* About this exercise *
Your task is to filter the entries and copy every line containing the string "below".

(Entries taken from a collection)
☆ ☆ ☆ ☆ ☆

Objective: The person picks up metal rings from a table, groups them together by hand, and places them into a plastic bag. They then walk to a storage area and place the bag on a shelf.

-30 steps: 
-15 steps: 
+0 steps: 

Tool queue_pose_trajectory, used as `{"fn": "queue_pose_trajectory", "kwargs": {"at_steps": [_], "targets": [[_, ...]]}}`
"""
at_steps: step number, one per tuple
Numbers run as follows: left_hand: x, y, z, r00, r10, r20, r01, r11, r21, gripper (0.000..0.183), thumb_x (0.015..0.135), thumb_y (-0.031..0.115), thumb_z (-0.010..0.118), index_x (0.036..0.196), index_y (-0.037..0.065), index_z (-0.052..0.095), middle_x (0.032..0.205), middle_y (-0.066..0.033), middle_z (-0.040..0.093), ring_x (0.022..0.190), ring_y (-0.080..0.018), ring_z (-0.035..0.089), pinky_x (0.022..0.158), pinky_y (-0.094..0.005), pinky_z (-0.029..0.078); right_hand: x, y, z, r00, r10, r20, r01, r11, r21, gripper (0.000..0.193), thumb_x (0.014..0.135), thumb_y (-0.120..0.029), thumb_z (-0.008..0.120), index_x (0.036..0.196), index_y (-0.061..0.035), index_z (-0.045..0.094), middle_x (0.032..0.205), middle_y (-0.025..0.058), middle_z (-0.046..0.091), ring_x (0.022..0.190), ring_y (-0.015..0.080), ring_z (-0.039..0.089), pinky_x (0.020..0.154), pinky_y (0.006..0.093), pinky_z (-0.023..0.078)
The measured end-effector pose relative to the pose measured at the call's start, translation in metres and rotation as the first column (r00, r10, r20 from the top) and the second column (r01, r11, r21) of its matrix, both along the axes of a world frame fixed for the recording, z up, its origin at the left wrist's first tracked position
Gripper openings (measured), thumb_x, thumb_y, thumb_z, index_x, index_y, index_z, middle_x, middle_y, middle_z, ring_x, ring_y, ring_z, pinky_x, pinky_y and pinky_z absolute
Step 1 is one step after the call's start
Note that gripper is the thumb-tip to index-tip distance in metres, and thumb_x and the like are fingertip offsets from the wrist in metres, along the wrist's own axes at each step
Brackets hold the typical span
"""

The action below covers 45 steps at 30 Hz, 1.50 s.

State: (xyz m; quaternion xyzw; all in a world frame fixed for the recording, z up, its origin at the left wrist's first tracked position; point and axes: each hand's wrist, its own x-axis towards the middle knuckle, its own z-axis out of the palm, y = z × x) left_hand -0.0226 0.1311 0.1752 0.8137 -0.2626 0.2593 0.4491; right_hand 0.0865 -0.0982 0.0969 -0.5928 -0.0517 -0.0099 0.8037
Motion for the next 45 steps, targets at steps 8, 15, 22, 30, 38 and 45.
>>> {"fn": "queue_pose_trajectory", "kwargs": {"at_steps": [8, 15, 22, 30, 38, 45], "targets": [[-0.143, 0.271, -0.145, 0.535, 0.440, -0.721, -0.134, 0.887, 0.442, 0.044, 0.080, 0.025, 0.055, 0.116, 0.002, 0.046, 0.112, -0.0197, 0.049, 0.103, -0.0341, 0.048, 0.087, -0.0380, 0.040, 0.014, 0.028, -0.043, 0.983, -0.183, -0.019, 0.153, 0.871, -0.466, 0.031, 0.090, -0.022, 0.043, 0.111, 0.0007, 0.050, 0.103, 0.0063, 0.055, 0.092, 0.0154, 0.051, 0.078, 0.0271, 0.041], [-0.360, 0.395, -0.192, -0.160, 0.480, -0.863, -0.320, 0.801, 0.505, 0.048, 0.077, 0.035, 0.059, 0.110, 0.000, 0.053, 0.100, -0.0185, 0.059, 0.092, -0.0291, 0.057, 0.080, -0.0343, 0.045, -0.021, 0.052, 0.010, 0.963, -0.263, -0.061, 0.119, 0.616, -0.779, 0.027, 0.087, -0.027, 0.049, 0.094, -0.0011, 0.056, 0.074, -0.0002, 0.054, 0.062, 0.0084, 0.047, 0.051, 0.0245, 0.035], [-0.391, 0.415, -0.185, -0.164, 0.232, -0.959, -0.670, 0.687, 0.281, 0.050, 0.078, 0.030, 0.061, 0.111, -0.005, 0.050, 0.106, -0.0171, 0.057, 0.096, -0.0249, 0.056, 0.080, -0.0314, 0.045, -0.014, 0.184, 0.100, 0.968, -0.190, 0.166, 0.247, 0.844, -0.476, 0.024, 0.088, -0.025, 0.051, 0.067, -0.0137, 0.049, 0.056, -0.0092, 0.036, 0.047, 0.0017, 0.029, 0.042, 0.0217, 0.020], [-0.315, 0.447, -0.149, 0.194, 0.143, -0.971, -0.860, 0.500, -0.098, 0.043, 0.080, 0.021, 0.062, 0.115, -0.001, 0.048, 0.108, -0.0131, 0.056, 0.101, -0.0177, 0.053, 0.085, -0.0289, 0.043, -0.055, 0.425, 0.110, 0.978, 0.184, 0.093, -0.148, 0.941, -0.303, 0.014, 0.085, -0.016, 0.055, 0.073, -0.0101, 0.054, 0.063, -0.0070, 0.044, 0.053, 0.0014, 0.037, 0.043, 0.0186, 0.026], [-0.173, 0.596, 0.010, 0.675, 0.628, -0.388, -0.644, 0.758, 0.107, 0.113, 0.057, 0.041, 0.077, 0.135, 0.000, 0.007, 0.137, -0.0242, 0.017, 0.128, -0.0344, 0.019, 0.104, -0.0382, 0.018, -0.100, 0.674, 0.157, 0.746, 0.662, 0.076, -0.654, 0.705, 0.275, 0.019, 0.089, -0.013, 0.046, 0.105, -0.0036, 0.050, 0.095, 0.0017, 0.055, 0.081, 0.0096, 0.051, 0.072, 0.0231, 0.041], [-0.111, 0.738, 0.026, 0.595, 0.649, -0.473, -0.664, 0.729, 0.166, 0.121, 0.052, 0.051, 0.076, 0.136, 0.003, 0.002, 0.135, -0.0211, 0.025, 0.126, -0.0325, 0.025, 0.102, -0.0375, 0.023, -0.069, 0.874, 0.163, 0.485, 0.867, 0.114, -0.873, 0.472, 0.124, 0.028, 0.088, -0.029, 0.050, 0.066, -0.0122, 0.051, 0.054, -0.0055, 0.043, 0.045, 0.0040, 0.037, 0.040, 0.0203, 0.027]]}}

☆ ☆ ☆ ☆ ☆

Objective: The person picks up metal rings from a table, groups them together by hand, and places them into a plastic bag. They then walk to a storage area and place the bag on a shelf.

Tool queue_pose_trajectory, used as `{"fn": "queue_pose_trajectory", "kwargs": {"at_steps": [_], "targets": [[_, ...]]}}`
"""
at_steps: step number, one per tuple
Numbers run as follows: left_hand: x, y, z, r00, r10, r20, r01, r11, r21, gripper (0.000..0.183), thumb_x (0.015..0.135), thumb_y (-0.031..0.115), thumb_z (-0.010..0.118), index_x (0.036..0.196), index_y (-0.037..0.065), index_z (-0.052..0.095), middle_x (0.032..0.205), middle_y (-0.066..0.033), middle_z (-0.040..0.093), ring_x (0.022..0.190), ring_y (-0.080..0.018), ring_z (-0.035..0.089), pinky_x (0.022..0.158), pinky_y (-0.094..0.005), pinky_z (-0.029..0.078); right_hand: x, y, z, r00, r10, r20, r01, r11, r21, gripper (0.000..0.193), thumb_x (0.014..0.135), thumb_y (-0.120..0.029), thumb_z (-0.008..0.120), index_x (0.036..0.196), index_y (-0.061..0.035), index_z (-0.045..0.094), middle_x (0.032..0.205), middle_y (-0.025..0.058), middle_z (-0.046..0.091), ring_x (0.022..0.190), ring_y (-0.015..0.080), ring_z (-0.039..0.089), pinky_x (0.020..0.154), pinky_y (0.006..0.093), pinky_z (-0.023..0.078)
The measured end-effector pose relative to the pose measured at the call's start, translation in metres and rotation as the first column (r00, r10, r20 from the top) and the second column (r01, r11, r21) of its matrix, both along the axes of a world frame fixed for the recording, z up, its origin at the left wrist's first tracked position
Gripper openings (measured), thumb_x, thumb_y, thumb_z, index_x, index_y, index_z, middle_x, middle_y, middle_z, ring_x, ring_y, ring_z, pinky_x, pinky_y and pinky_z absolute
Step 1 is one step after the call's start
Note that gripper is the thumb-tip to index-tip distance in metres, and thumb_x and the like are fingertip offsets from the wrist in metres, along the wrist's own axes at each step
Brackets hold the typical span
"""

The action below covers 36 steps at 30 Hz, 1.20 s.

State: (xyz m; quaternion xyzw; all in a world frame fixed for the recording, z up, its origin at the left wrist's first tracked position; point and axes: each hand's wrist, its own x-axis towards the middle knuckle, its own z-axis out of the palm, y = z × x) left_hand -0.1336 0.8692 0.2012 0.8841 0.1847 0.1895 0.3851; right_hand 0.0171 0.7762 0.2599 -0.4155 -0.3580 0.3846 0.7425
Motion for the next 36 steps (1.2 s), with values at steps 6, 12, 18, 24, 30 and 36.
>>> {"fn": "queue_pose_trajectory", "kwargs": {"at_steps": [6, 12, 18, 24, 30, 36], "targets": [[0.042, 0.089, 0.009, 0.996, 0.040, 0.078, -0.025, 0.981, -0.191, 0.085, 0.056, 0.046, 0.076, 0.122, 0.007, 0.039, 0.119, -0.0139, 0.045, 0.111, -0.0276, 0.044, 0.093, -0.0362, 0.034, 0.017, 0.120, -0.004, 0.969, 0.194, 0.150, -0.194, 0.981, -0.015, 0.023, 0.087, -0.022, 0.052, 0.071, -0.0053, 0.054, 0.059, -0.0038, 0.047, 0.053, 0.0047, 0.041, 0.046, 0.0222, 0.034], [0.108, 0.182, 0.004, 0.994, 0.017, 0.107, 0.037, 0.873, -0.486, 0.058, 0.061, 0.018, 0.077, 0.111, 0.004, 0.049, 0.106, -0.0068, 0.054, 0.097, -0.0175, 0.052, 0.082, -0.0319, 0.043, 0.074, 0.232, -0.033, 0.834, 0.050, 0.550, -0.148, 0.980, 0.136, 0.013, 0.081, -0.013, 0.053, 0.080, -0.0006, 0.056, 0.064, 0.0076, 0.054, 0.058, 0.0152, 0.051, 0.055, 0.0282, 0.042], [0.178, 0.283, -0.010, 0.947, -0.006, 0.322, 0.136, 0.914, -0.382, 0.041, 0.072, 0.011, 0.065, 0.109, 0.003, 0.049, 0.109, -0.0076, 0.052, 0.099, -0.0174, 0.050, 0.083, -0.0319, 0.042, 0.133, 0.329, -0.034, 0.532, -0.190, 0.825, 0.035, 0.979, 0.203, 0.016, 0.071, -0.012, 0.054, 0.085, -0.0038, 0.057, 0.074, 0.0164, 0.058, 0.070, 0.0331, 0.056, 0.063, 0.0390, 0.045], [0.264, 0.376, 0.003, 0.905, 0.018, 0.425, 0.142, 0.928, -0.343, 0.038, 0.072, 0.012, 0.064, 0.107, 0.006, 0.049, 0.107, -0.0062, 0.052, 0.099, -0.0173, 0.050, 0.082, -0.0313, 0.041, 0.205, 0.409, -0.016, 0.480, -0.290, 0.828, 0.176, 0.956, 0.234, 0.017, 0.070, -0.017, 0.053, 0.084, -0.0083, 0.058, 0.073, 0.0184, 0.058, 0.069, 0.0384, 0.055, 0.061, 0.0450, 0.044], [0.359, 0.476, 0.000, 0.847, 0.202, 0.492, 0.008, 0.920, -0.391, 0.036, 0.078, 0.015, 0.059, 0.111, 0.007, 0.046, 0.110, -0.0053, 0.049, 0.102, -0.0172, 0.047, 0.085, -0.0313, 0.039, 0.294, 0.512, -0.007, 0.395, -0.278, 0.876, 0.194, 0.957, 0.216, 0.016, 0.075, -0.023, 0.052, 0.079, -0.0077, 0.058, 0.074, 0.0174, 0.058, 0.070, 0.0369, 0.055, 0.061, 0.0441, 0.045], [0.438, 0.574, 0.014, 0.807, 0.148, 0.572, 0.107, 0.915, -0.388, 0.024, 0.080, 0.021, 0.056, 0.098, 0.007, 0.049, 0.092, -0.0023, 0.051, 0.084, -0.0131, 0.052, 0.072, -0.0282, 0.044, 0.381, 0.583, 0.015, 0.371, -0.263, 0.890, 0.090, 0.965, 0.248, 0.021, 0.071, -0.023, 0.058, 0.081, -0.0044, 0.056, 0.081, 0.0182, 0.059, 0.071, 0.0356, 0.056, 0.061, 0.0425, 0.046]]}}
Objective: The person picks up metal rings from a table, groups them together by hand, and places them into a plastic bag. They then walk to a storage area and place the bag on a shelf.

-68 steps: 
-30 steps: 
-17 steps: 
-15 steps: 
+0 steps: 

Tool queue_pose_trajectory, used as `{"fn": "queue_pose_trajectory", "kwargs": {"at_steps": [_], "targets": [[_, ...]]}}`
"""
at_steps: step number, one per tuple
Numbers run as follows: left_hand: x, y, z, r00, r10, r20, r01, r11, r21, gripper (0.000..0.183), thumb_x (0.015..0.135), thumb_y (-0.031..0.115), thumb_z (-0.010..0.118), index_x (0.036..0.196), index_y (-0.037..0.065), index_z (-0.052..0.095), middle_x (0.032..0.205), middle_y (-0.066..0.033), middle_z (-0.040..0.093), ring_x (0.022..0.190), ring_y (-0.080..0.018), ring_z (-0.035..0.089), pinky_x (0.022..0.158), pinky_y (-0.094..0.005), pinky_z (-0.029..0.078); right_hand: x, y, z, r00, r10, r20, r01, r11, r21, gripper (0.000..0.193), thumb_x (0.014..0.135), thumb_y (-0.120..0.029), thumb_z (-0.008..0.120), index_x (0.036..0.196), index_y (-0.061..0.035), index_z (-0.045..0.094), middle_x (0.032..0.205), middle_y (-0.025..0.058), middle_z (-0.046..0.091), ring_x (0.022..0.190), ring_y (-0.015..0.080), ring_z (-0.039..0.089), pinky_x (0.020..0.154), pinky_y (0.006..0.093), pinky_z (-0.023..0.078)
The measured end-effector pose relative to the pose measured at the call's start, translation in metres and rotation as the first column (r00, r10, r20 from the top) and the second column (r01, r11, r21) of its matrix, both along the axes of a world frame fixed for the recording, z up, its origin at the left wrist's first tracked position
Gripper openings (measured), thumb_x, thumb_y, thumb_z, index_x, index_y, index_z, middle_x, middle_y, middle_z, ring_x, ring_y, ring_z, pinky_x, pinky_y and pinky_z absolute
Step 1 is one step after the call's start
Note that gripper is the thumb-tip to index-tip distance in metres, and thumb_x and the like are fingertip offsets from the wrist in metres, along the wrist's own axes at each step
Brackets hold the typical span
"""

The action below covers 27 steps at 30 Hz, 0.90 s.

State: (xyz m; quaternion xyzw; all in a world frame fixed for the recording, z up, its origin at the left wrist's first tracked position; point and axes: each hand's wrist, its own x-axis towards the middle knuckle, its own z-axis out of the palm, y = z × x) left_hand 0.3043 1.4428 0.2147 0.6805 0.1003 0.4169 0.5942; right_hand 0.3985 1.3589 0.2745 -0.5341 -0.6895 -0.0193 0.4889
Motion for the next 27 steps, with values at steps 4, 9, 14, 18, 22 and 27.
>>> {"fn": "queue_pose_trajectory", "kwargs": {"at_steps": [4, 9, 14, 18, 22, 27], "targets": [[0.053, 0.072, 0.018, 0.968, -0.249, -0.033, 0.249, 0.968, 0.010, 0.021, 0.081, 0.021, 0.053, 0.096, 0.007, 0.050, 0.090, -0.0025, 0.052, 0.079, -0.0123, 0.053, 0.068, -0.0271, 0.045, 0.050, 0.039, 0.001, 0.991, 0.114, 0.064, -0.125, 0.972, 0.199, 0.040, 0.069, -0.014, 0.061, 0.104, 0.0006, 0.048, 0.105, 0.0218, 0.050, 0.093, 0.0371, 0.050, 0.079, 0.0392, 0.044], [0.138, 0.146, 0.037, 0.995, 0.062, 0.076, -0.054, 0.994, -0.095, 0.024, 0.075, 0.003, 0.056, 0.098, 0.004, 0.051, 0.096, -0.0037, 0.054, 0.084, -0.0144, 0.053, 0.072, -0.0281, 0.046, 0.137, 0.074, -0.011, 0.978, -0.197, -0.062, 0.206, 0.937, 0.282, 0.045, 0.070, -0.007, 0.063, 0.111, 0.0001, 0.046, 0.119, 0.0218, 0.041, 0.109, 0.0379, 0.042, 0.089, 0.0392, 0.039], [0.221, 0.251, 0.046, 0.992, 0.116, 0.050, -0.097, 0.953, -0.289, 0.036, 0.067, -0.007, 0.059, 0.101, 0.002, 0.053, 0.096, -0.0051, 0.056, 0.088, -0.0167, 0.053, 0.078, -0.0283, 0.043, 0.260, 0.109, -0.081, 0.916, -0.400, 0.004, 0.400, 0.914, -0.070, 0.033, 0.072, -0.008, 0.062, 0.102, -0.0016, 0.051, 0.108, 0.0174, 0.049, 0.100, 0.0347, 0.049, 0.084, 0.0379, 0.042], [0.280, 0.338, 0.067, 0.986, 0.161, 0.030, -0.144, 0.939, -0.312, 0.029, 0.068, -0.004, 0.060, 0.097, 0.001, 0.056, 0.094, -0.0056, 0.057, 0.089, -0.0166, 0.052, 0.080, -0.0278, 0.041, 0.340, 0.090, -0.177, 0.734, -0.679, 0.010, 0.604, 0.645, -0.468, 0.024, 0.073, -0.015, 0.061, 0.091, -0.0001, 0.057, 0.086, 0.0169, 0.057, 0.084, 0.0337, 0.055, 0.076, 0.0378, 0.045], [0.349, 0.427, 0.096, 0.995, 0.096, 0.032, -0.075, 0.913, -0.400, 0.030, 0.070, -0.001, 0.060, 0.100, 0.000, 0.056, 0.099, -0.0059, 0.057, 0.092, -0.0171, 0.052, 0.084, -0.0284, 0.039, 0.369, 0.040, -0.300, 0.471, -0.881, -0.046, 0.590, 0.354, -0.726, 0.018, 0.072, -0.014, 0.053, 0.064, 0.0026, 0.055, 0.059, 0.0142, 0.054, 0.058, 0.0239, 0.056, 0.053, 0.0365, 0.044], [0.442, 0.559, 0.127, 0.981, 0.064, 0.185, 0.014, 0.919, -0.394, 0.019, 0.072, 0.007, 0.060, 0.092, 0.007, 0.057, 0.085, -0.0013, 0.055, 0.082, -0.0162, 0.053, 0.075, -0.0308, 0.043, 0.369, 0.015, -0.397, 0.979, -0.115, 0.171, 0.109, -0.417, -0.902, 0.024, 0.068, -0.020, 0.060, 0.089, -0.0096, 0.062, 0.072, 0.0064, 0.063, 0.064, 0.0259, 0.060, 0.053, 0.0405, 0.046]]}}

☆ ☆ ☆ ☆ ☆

* Expected output *
The action below covers 45 steps at 30 Hz, 1.50 s.
The action below covers 36 steps at 30 Hz, 1.20 s.
The action below covers 27 steps at 30 Hz, 0.90 s.

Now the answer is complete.